Pour autant, il n'est pas question, au nom de ce consensus, d'accepter aveuglément la stratégie déployée ou les moyens de lutte utilisés, par crainte d'être dénoncé comme un mauvais citoyen rompant l'indispensable unité nationale face à de tels événements.
Tant que la réalité du terrorisme international ne sera pas clairement et publiquement analysée, à travers ses motivations, ses objectifs, sa diversité et ses contradictions, les réponses sommaires continueront à prospérer, sans convaincre. Au mieux, comme on vient de le voir à l'occasion de l'opération militaire qui a entraîné la mort de deux jeunes Français, elles mobiliseront une partie de l'opinion, en donnant l'impression de la fermeté et de la détermination.
Dans le passé, certains promettaient de «terroriser les terroristes»... avec le succès que l'on sait. Ceux qui prônent aujourd'hui, avec de mâles accents, la «guerre contre le terrorisme», en reprenant la malheureuse formule de George Bush, font la même erreur.
Il ne peut s'agir en effet d'une guerre, dans la mesure où les adversaires ne nous font pas face, où leurs objectifs sont confus, contradictoires et où il ne peut être question de négocier une issue avec eux. La lutte contre le terrorisme est un combat de l'ombre, dans la durée, qui fait appel à un grand nombre de moyens, touchant à des domaines divers comme le renseignement, les circuits économiques, la police, la communication, la coopération internationale, l'armée. En revanche, croire que les seules interventions militaires, même si elles peuvent être parfois utiles, permettront d'éradiquer le terrorisme, est un leurre.

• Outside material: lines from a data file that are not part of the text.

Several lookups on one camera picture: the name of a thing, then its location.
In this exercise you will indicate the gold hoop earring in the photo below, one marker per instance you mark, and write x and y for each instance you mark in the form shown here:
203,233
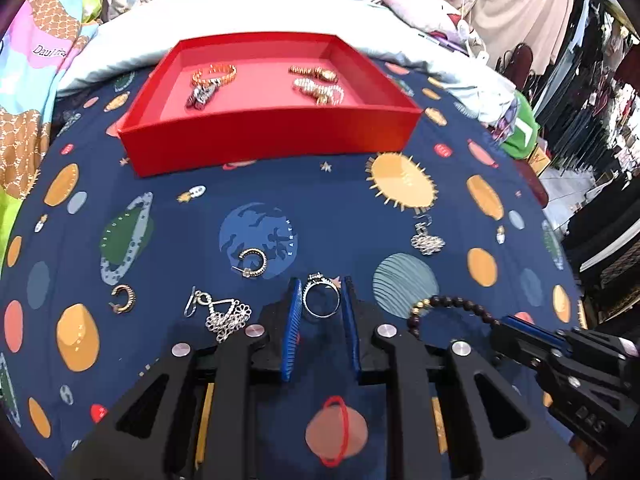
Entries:
124,299
252,263

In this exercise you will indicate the silver wristwatch dark dial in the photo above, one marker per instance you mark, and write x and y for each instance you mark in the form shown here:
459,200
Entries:
201,94

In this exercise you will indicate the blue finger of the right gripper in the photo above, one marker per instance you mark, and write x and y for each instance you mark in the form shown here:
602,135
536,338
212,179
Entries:
541,360
534,334

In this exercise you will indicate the green bag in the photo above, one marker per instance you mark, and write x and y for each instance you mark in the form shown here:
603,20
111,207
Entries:
523,140

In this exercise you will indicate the red jewelry tray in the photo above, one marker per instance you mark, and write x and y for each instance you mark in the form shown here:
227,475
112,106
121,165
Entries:
260,109

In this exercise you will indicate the gold wristwatch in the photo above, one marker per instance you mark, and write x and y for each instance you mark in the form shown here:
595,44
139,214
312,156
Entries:
318,72

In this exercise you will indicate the gold hoop earring left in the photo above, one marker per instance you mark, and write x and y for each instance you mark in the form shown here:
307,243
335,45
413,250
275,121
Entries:
124,299

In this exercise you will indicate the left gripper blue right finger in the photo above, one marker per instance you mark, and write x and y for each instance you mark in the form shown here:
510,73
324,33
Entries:
368,337

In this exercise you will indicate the dark clothes rack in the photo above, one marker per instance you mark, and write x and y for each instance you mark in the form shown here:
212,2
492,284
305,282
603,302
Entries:
589,114

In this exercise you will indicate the navy planet print bedsheet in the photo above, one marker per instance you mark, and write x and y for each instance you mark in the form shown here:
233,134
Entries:
90,224

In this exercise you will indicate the pink white plush pillow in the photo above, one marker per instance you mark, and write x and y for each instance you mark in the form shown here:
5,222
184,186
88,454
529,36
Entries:
435,17

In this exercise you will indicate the silver filigree earring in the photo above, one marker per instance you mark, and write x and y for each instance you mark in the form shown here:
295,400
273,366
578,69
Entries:
426,243

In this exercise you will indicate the colourful monkey print blanket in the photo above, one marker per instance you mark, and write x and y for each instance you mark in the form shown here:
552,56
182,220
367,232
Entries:
42,41

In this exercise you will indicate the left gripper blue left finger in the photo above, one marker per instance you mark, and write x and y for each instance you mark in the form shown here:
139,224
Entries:
281,321

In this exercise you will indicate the silver flower drop earring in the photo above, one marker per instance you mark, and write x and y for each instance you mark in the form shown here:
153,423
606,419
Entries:
224,316

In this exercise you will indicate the light blue quilt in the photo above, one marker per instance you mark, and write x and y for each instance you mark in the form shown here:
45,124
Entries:
143,36

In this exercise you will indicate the gold hoop earring centre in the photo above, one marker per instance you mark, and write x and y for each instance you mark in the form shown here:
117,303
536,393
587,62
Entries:
252,263

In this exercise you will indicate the beige hanging garment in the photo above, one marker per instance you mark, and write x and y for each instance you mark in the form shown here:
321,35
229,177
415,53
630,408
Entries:
540,24

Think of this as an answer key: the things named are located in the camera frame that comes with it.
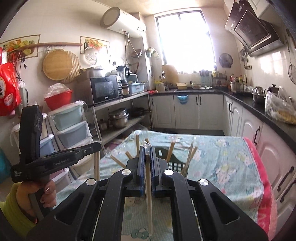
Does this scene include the chopsticks pair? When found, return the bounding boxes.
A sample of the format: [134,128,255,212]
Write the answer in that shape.
[144,139,153,237]

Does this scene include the red plastic basin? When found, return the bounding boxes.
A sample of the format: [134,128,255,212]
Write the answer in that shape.
[44,90,73,110]

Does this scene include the clear plastic food bag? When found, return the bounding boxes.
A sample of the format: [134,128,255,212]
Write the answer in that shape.
[265,87,296,125]

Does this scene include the white base cabinets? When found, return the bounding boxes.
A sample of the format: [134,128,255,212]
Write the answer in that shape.
[149,92,295,232]

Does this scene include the pink towel blanket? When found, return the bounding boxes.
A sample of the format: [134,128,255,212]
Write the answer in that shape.
[244,137,278,240]

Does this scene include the stacked steel pots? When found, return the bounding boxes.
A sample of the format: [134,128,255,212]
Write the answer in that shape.
[108,108,129,128]

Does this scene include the steel stock pot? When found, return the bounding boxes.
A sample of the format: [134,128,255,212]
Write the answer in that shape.
[230,81,245,92]

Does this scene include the light blue storage box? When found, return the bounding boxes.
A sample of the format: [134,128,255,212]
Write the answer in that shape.
[128,82,144,95]

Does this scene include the black range hood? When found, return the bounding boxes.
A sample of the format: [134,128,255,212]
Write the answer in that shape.
[225,1,283,57]

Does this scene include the left hand painted nails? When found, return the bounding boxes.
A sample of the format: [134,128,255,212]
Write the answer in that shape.
[16,179,57,218]

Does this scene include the black microwave oven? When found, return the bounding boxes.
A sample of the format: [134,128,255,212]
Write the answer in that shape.
[76,75,123,106]

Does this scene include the black blender jug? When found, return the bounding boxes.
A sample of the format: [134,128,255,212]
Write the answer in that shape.
[116,66,130,80]

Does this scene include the blue hanging bin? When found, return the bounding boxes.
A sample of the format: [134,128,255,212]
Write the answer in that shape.
[177,95,189,104]

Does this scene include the yellow green sleeve forearm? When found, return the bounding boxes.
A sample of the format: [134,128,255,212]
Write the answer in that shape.
[1,183,38,238]

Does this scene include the wooden rolling pin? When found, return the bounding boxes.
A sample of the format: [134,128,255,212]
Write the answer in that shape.
[8,42,83,53]

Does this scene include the round bamboo cutting board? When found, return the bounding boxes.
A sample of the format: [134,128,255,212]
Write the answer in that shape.
[42,50,81,83]

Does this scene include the cartoon print table cloth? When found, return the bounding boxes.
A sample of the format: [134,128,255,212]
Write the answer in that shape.
[55,129,265,241]

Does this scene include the plastic drawer storage unit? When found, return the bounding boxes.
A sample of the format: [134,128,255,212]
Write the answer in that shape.
[10,100,95,193]

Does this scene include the white cylindrical water heater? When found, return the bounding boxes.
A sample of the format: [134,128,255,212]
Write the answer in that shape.
[100,7,147,38]

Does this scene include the wire skimmer strainer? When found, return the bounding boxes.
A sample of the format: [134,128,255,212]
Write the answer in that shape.
[285,38,296,85]

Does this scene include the red plastic bag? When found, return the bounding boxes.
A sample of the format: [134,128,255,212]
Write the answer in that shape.
[0,48,21,116]

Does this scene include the dark green utensil basket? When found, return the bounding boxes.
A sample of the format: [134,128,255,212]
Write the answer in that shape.
[155,147,185,173]

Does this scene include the metal shelf rack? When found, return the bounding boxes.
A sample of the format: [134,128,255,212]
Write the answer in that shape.
[88,92,152,147]

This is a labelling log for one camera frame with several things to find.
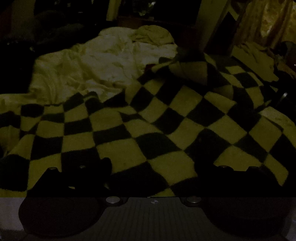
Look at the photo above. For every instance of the black white checkered blanket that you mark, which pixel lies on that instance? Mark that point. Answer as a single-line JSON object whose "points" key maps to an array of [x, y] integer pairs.
{"points": [[158, 134]]}

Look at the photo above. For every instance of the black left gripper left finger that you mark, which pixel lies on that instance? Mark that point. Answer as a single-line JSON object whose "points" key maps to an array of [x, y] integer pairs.
{"points": [[56, 208]]}

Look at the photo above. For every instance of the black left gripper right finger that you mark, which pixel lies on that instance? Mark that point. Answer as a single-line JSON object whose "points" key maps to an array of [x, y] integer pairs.
{"points": [[243, 203]]}

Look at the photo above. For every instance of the light floral bed sheet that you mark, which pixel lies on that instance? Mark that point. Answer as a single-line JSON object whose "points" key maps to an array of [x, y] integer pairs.
{"points": [[105, 65]]}

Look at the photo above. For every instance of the patterned window curtain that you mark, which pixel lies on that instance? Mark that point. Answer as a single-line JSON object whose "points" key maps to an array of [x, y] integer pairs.
{"points": [[267, 23]]}

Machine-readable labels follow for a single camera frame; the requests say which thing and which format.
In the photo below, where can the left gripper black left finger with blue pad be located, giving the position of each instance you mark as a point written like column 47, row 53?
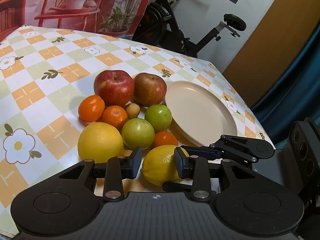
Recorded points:
column 114, row 171

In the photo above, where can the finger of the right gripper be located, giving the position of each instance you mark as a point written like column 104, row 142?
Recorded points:
column 203, row 151
column 241, row 149

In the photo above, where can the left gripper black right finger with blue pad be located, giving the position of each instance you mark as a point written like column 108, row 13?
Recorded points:
column 201, row 171

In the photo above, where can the large yellow orange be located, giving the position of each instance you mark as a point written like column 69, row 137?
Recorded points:
column 100, row 141

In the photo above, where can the yellow lemon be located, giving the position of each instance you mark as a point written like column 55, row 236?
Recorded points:
column 159, row 165

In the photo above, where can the small orange tangerine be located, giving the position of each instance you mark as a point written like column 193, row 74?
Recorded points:
column 164, row 138

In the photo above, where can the green fruit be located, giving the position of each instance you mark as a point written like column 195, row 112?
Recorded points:
column 137, row 132
column 159, row 116

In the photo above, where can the small brown longan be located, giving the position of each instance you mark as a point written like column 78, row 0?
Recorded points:
column 132, row 110

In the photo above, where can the beige round plate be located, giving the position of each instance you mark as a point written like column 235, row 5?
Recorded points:
column 200, row 115

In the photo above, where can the blue curtain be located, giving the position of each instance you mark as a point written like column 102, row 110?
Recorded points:
column 295, row 95

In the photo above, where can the dark red apple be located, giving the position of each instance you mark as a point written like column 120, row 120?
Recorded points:
column 115, row 87

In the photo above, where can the brownish red apple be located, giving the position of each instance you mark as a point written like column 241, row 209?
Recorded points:
column 150, row 89

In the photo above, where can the wooden orange door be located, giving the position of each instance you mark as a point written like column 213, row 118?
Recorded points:
column 273, row 45

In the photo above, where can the checkered floral tablecloth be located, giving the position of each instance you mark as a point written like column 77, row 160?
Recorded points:
column 46, row 73

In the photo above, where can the black exercise bike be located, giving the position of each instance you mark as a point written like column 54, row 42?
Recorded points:
column 159, row 27

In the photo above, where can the red printed backdrop cloth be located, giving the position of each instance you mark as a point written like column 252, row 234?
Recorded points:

Il n'y aura pas de réponse sérieuse et efficace sans réflexion en profondeur sur les raisons qui ont favorisé son émergence, sans analyse des facteurs qui entretiennent son développement, surtout dans des pays pauvres et dans ceux où la contestation de l'influence occidentale -notamment celle de la France- est forte.
C'est dans ce contexte que devrait être reconsidérée l'opportunité de la présence en Afghanistan des troupes françaises, qui participent, depuis neuf ans, à une guerre sans fin, aux objectifs flous. Chacun sait maintenant qu'il ne s'agit plus véritablement d'une lutte contre le terrorisme d'Al Qaïda. En revanche, cette participation donne de la France l'image d'un pays impliqué dans un conflit contre le monde musulman, au sein d'une coalition militaire essentiellement « occidentale ». Pour ma part, je suis donc de plus en plus convaincu que la France devrait rapidement retirer son contingent d'Afghanistan.